Today begins the Blogging Elul Project as conceived by my friend and colleague Rabbi Phyllis Sommer. Elul is, of course, the month that precedes Rosh Hashanah, the new year, and is traditionally seen as an opportunity for introspection, reflection and repentance as we prepare for the Days of Awe. The theme for our first day of Elul is "Return", usually understood in Hebrew as Teshuvah. Usually, when discussing this term, I'd be expanding on the idea of repentance, but today I want to explore it's other associated meaning, that of 'returning' to Orthodoxy through the ba'al teshuvah movement.
(Fair warning: I'm going to write some controversial things here.)
As the term implies, to be a ba'al teshuvah is to be a 'master of return'; someone who has chosen to leave behind a secular or liberal Jewish (or perhaps even halakhic Jewish) experience in order to become Orthodox, usually (and poorly termed) "Ultra" Orthodox; the term 'Return' in this case refers to the idea that Orthodoxy is the more 'authentic' or 'true' Jewish experience; the ba'al teshuvah had left the path of 'real' Judaism but now returned to the path of a "Torah True" lifestyle.
As a liberal Jew, this bothers me, but not for the reasons you might think. It's not their questioning of the authenticity of my experience; I have no question in my mind that Reform Judaism (or Conservative or Reconstructionist) is a meaningful, authentic expression of Judaism and Torah living, as true as Orthodoxy.

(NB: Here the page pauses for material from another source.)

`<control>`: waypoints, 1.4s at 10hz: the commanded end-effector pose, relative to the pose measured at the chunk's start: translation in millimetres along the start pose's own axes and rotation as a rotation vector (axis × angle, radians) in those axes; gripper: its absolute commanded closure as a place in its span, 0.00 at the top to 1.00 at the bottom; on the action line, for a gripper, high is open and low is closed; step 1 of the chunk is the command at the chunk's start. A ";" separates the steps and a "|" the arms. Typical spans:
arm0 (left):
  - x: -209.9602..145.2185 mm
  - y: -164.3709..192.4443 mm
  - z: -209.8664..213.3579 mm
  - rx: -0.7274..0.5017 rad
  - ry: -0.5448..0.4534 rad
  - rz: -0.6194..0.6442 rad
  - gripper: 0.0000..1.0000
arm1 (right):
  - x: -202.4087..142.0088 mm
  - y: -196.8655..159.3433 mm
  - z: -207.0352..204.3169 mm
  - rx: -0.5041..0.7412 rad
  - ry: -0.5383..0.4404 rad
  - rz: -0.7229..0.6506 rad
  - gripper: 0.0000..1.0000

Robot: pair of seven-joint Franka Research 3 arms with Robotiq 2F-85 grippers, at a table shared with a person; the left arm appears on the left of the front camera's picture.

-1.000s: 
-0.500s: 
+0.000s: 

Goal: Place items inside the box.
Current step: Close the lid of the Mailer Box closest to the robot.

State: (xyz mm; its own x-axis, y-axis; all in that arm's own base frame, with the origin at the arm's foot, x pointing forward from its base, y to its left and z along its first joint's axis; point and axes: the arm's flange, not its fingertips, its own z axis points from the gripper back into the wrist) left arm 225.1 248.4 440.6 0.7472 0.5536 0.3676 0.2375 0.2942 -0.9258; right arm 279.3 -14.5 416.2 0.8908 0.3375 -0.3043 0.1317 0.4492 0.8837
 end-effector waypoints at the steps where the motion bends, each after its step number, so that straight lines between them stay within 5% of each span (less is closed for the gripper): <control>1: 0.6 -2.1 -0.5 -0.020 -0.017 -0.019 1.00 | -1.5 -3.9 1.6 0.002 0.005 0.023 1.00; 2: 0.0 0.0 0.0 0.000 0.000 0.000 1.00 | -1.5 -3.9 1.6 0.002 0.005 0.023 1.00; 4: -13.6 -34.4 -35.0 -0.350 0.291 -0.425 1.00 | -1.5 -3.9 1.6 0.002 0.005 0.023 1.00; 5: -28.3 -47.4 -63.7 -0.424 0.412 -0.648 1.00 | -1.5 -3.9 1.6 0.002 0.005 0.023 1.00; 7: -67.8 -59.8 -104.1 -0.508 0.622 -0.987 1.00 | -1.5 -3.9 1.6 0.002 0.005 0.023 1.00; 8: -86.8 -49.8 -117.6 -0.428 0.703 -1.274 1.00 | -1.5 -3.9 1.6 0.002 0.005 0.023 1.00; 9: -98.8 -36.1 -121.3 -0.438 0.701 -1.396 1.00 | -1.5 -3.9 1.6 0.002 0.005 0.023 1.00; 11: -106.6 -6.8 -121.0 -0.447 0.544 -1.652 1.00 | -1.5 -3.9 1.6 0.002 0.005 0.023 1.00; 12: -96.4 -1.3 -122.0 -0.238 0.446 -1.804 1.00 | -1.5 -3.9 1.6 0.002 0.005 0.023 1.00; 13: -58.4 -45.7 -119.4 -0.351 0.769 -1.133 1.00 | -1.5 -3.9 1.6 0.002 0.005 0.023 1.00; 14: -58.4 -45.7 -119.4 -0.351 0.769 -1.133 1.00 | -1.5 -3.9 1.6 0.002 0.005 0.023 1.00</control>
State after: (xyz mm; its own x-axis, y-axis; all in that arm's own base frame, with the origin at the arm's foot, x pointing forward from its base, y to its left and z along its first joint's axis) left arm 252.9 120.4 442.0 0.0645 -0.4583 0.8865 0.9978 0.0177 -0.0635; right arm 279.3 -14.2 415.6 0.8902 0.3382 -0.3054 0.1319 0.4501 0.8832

This summer, I've gotten increasingly upsetting questions, both through my work with Jewish Values Online and in my congregation, about the increasing stridency of Orthodoxy, especially in Israel. We are living in an era where Many leaders of "Ultra" Orthodoxy are not just questioning the authenticity of other forms of Judaism but legislating against those expressions as well. We see this when leading rabbis in the movement--Poskim--make the argument that children in secular Schools are evil, as Ovadia Yosef argued. Or when women are not only prohibited from worshiping as equals but are arrested on a regular basis. Or when The Economist debates whether Israel is succumbing to Jewish fundamentalism (a term barely used a decade ago)--and resolves that this is likely.
Of course, Orthodoxy is a big tent--in many ways more diverse than Reform Judaism--but these strident voices are not at the periphery, but the core. And they are undermining the very heart of Judaism they say they seek to protect. Their focus on the minutia of halakhah rather than the values do more to divide us as a people than anything else on the stage. And the idea that, as North American Jews support the state of Israel and her government, we may be inadvertently supporting such intraJewish bigotry should give us pause.
So perhaps it is time to rethink what it means to be ba'al teshuvah, and we should retake the term. Not a return to Orthodoxy but a return to Torah and essential Jewish values. yes, perhaps this means we as Reform Jews should continue to explore halakhah in a way we have not chosen to do so until recently, and we should do so with more enthusiasm, but we should bring our values of egalitarianism, full equality, and social justice to that conversation. That would be a real return.